Can an advisor remain unbiased if they earn commission?
Van Zyl points out that financial advisors generally promote or sell products for which they earn upfront commission. Therefore, he believes it’s important that clients understand the advantage of dealing with an independent financial adviser as opposed to an adviser that is tied to a specific product provider.
“If your adviser may only sell products from a certain insurance provider and you have a policy with a different insurance provider, the adviser will likely need to cancel your existing policy and replace it with a new policy from the product provider they are licensed with,” says Van Zyl.
He explains that, in contrast to this, an independent adviser should have contracts in place to ensure that the client is serviced, rather than the product being replaced.
“Unfortunately, the industry has created an incentive that has resulted in advisers cancelling policies and selling new products to their clients to ensure new commissions,” says Van Zyl.
“There are instances where this could benefit the client.

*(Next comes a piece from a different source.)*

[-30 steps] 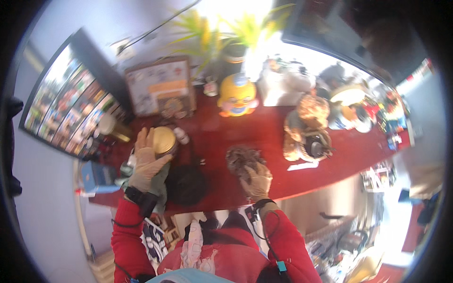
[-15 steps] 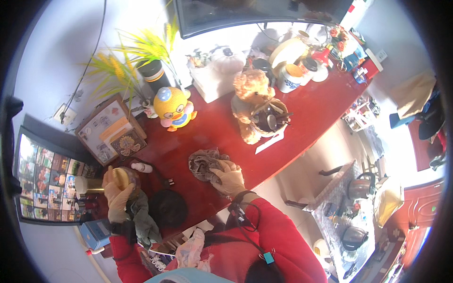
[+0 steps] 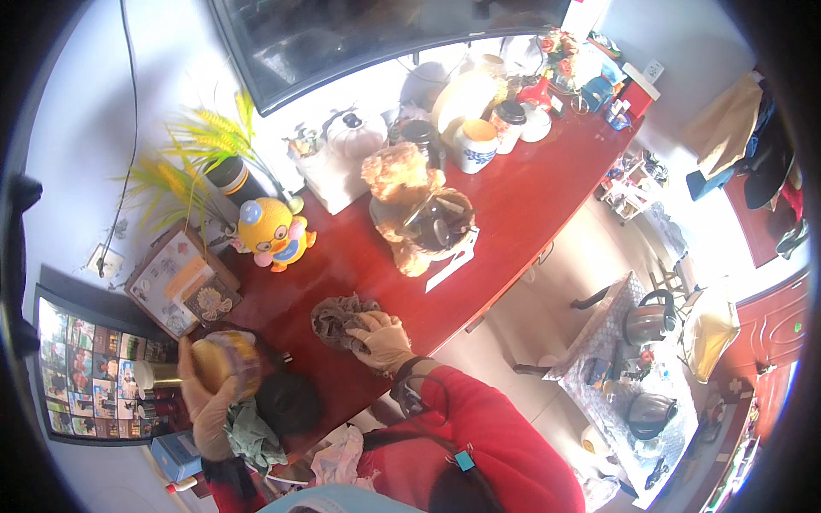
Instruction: The person wipes a red table surface with a cloth, moving decorative items such as a yellow duck toy, a teddy bear, a framed photo, and a small plant aside to reach the surface. They repeatedly wipe different areas of the table and reposition the items after cleaning.
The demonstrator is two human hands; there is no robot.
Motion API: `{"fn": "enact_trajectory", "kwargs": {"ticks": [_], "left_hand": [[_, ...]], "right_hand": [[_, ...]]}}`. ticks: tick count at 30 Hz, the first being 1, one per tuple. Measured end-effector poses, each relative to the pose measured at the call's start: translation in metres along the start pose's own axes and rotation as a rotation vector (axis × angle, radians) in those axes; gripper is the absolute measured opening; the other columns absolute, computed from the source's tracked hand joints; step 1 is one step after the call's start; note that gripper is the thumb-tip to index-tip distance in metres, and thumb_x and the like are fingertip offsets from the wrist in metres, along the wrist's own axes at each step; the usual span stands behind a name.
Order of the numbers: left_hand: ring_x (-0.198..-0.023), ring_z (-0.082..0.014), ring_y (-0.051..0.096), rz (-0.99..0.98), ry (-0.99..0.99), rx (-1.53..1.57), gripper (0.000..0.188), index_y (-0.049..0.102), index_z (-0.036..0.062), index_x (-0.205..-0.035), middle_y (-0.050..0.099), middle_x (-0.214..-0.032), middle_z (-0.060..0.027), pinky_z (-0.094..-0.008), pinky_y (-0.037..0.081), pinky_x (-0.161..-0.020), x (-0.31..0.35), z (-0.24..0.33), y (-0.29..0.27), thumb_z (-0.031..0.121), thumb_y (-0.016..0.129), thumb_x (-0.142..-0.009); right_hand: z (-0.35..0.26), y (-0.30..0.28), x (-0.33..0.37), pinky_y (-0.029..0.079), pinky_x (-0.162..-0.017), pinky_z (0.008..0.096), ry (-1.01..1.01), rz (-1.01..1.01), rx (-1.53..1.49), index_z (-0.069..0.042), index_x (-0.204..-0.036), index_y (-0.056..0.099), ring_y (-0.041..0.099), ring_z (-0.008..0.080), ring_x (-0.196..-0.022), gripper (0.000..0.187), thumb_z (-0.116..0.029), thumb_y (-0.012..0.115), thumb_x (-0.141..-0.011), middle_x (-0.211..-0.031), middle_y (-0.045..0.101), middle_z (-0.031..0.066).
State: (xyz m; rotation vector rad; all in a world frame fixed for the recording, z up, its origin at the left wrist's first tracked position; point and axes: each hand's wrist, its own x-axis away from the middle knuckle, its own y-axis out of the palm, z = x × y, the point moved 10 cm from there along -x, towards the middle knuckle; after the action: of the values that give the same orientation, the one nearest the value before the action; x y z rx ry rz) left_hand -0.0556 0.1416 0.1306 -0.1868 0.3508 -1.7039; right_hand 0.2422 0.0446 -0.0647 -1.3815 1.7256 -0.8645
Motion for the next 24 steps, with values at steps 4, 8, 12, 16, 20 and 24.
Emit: {"fn": "enact_trajectory", "kwargs": {"ticks": [4, 8, 12, 16, 20, 24], "left_hand": [[-0.130, -0.0331, 0.045, -0.198, 0.265, -0.297, 0.095, 0.037, 0.0005, -0.149, 0.047, -0.140, -0.0184, -0.0407, 0.035, -0.112, -0.025, 0.026, 0.102, 0.011, 0.084, -0.067], [-0.132, -0.0394, 0.042, -0.366, 0.415, -0.481, 0.097, 0.042, 0.0018, -0.145, 0.048, -0.142, -0.0207, -0.0474, 0.035, -0.111, -0.068, 0.014, 0.211, 0.033, 0.086, -0.065], [-0.136, -0.0404, 0.039, -0.333, 0.408, -0.727, 0.102, 0.037, 0.0109, -0.150, 0.042, -0.147, -0.0202, -0.0510, 0.033, -0.111, -0.096, -0.011, 0.293, 0.038, 0.086, -0.064], [-0.137, -0.0425, 0.037, -0.274, 0.396, -0.829, 0.106, 0.036, 0.0171, -0.152, 0.039, -0.149, -0.0210, -0.0521, 0.033, -0.111, -0.124, -0.028, 0.338, 0.040, 0.086, -0.063], [-0.138, -0.0434, 0.034, -0.283, 0.316, -0.814, 0.109, 0.035, 0.0162, -0.153, 0.033, -0.154, -0.0219, -0.0513, 0.031, -0.113, -0.155, -0.041, 0.360, 0.042, 0.087, -0.061], [-0.141, -0.0442, 0.031, -0.156, 0.511, -0.651, 0.095, 0.044, 0.0134, -0.146, 0.033, -0.155, -0.0217, -0.0519, 0.031, -0.113, -0.152, -0.023, 0.355, 0.037, 0.088, -0.065]], "right_hand": [[0.005, -0.004, 0.014, 0.040, -0.101, 0.0506, -0.248, -0.157, -0.071, -0.027, -0.120, 0.070, 0.047, 0.0323, -0.129, 0.046, -0.033, 0.076, -0.074, -0.137, 0.055, 0.0070], [0.049, -0.023, 0.037, 0.040, -0.100, 0.0521, -0.340, -0.309, -0.085, -0.029, -0.123, 0.068, 0.045, 0.0331, -0.132, 0.059, -0.031, 0.081, -0.066, -0.139, 0.054, 0.0065], [0.079, -0.050, 0.038, 0.041, -0.100, 0.0522, -0.316, -0.152, -0.076, -0.028, -0.118, 0.070, 0.049, 0.0329, -0.127, 0.055, -0.033, 0.082, -0.064, -0.136, 0.056, 0.0057], [0.085, -0.056, 0.036, 0.042, -0.097, 0.0506, -0.269, -0.049, -0.093, -0.028, -0.114, 0.072, 0.051, 0.0297, -0.124, 0.049, -0.033, 0.081, -0.067, -0.130, 0.057, 0.0023], [0.082, -0.059, 0.037, 0.043, -0.096, 0.0500, -0.295, -0.022, -0.112, -0.028, -0.115, 0.072, 0.050, 0.0288, -0.124, 0.049, -0.033, 0.081, -0.067, -0.129, 0.056, 0.0023], [0.085, -0.064, 0.037, 0.044, -0.095, 0.0499, -0.285, -0.009, -0.153, -0.027, -0.115, 0.071, 0.051, 0.0290, -0.123, 0.050, -0.031, 0.080, -0.066, -0.129, 0.057, 0.0038]]}}
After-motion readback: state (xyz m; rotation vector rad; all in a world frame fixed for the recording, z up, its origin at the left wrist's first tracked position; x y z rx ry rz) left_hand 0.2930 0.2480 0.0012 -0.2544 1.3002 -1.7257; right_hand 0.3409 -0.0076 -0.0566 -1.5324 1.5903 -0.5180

But from our experience, when an adviser changes a client’s policies primarily to generate commission, the client is unfortunately not always better off,” he explains.

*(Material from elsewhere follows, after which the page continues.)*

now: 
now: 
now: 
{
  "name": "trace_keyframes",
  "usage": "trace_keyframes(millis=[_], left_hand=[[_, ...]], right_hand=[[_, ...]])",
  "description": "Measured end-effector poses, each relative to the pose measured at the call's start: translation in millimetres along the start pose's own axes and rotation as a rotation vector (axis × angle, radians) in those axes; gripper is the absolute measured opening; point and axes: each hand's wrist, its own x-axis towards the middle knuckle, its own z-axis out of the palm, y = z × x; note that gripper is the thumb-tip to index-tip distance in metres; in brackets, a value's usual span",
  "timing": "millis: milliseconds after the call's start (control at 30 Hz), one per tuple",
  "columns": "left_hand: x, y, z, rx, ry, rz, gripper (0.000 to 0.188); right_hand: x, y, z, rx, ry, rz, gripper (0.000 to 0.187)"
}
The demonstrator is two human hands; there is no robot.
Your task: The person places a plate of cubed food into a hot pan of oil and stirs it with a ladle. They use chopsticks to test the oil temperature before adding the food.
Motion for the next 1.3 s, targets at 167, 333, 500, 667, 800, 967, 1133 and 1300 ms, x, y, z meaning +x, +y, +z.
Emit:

However, he adds that important changes are being made in this regard, such as the implementation of the replacement advice record (RPAR) in terms of Rule 19 of the Policyholder Protection Rules (PPRs) made under Section 62 of the Long-term Insurance Act.
“This requires that the adviser compares the new recommended product with the product to be replaced. The adviser is required to explain the differences of each aspect of the policy to the client,” says Van Zyl.

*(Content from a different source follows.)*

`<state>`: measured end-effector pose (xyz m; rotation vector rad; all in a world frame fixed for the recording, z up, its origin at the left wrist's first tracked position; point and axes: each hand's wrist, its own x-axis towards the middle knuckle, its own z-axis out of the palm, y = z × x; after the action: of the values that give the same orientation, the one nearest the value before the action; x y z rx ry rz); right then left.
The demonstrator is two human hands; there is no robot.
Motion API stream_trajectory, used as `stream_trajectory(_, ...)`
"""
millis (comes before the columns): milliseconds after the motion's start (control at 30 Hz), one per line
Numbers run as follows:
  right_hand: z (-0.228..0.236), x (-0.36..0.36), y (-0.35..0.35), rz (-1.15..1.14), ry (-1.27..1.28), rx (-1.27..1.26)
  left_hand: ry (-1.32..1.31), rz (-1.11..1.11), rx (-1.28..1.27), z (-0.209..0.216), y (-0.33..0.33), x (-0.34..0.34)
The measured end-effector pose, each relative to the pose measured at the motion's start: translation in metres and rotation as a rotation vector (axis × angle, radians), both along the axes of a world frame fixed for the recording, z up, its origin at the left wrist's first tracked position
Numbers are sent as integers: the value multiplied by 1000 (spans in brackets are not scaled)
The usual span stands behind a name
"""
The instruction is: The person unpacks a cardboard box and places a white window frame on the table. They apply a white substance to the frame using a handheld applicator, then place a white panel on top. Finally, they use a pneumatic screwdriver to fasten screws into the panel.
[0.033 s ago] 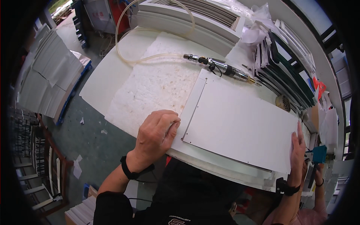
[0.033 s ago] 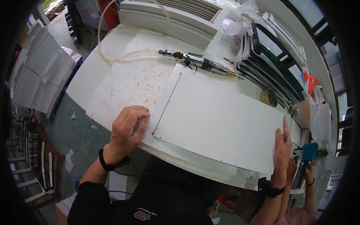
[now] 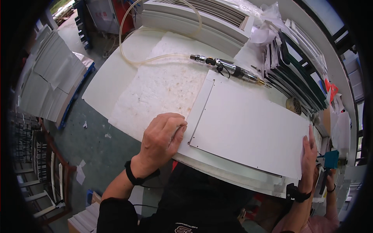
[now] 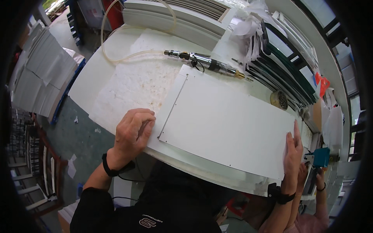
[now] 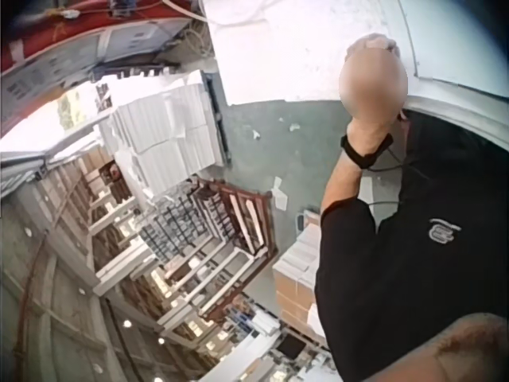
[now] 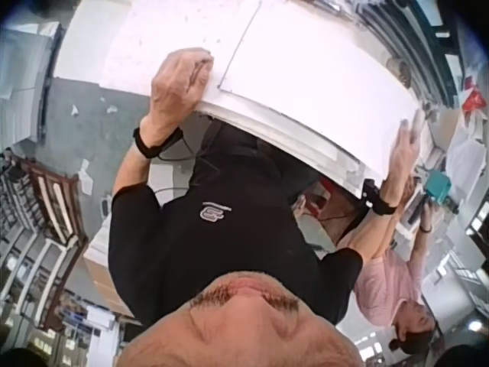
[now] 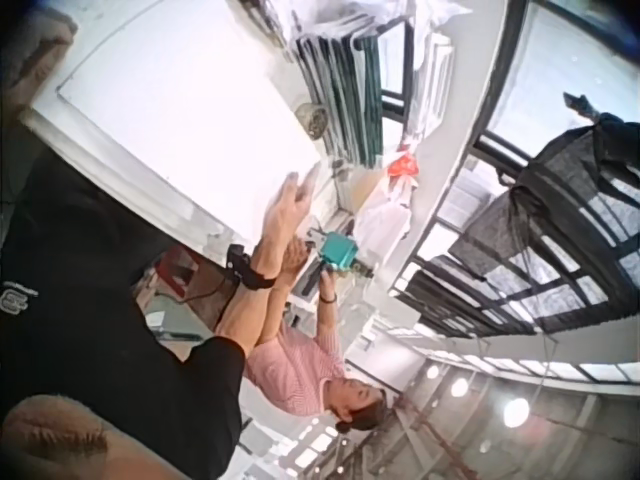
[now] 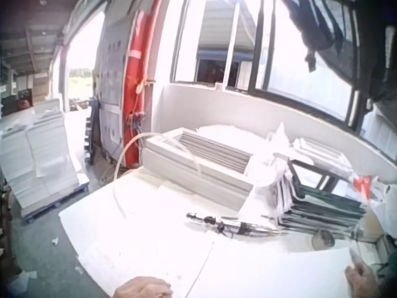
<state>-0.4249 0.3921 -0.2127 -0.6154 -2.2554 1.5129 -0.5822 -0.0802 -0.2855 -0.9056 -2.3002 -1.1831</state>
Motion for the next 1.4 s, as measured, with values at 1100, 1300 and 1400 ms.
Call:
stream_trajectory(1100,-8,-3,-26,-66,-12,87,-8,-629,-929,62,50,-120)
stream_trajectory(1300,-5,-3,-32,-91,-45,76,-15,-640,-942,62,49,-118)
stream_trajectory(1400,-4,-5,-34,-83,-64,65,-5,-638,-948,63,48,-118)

READ MORE: Sceptical about financial advisers? Here’s how to find one you can trust
Is it worth working with a financial adviser?
Van Zyl says that he often hears terrible stories of clients being cheated by financial advisers and losing a lot of money due to advice that is not client-centred but rather commission-centred.
However, in his opinion, there are just as many stories of clients who receive valuable and professional client-centred advice.
“It’s important to remember that financial products are usually complicated and confusing to clients. Clients who understand how financial products work do not always have the time to stay on top of the latest products and the evolving financial landscape,” says Van Zyl.
He explains that there are numerous studies that show how clients who use a client-centric adviser have made significantly better returns on investments than clients who tried to figure it out on their own.
“Most financial adviser practices provide financial advice and then receive payment if the client implements the advice by purchasing a product from the same adviser. Therefore, the advice is provided for free. If you go to an accountant for advice, you will receive an invoice for their advice and time spent,” says Van Zyl.
“The question then remains, will South African clients who are used to not paying their financial advisers for advice be willing to start paying for advice? And if the industry changes to an ‘advice for a fee’ approach, will the clients that really need guidance and advice be able to afford it?” asks Van Zyl.